# Paph delenatii fma. lutescens



## paphreek (May 29, 2013)

Has anyone seen or read the description of this form? Supposedly it may have been discussed in an Orchid Review article (Orchid Rev. 118:160, 2010)


----------



## SlipperKing (May 29, 2013)

A golden delenatii?


----------



## eggshells (May 29, 2013)

Pictures please!


----------



## Hakone (May 30, 2013)

Synonym 

https://groups.google.com/forum/m/?fromgroups#!topic/indiantreepix/2PlDBnaqLbA


----------



## paphreek (May 30, 2013)

Hakone said:


> Synonym
> 
> https://groups.google.com/forum/m/?fromgroups#!topic/indiantreepix/2PlDBnaqLbA



The article by Grell and Gunzenh in 2010 Orchid Digest is referenced here, also. It would be nice to know what the article says.
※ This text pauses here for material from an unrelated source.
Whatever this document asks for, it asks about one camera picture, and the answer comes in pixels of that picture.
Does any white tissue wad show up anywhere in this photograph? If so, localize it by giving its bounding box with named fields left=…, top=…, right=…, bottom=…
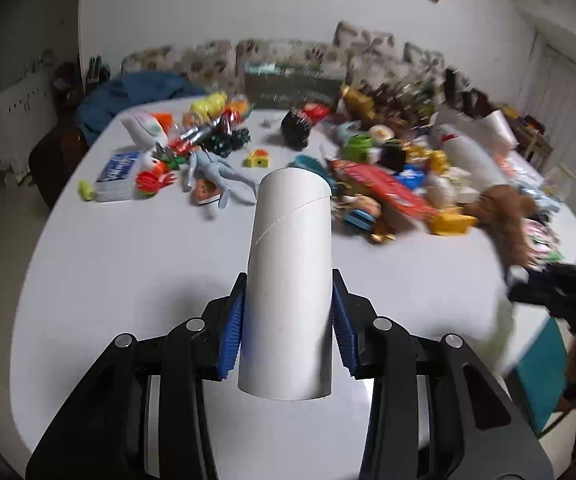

Unfortunately, I'm 2 1/2 years too late to subscribe and get the article.


----------



## tim (May 30, 2013)

if i recall it was a delenatii with less pink and more yellow on the staminode alone...I'll check the OR this evening.


----------



## valenzino (May 30, 2013)

tim said:


> if i recall it was a delenatii with less pink and more yellow on the staminode alone...I'll check the OR this evening.



Yes,I remember something like a semialba delenati....


----------